Historic district in Connecticut, United States

The Prospect Avenue Historic District encompasses a predominantly residential area in western Hartford and eastern West Hartford, Connecticut. The 300 acre historic district extends along Prospect Avenue from Albany Avenue to Fern Street, including most of the area between those streets and the Park River to the east, and Sycamore Street and Sycamore Lane to the west. The district includes 240 contributing buildings and 48 non-contributing buildings, most of them residences built between 1880 and 1930. The district was listed on the National Register of Historic Places in 1985.
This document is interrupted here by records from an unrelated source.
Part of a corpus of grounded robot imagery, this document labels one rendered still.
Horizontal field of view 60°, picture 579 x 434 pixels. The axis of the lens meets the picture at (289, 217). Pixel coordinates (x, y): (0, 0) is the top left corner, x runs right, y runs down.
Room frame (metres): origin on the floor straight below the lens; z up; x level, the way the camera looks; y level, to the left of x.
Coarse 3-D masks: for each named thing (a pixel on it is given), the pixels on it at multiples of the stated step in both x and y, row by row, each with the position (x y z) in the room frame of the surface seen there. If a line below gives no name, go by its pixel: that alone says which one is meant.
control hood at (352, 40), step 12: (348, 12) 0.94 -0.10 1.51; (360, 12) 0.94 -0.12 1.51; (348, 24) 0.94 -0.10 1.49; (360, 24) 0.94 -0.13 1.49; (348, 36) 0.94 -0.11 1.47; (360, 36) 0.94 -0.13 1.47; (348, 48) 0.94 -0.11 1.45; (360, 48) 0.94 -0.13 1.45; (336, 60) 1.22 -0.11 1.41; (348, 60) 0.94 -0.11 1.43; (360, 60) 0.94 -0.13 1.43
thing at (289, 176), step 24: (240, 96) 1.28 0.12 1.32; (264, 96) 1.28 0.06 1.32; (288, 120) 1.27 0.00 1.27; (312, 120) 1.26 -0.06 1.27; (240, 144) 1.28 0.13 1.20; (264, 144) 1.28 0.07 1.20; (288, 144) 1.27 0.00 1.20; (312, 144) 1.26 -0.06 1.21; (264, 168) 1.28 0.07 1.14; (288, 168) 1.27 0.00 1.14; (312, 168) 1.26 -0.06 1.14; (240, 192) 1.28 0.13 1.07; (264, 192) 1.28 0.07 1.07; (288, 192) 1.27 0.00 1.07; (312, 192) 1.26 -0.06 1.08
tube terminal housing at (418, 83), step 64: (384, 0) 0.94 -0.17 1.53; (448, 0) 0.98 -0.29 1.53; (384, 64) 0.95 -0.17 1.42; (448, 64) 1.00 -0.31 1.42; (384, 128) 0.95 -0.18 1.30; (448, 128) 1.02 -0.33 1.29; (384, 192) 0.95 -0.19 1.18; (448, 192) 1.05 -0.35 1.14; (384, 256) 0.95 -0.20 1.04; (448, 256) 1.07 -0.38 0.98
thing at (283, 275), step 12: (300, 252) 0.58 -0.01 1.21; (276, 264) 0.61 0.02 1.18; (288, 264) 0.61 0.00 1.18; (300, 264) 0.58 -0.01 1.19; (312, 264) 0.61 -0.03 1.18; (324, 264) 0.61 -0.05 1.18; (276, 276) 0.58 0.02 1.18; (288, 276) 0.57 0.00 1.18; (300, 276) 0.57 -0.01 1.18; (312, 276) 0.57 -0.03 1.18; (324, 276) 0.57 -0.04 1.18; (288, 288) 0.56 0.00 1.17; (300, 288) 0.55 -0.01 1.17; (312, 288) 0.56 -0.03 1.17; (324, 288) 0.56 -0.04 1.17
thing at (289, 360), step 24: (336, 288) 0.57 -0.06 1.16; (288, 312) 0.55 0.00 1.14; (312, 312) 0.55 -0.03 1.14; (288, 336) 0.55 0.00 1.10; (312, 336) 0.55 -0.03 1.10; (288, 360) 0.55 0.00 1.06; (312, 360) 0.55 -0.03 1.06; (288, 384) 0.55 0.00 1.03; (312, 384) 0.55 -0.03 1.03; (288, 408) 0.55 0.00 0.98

Most of the district was laid out on land that originally belonged to Hartford's prominent Goodwin family, a number of whom built houses on large lots near the Park River, in some cases designed by architects who were also members of the extended family. In the early decades of the 20th century, the area attracted a number of Hartford's elites to also build houses in the same area. There are 87 examples of Georgian Revival architecture and 55 examples of Tudor Revival architecture in the district. A few homes are designed in the French Norman Chateau style, and the Craftsman and Prairie Style are each represented by a single building.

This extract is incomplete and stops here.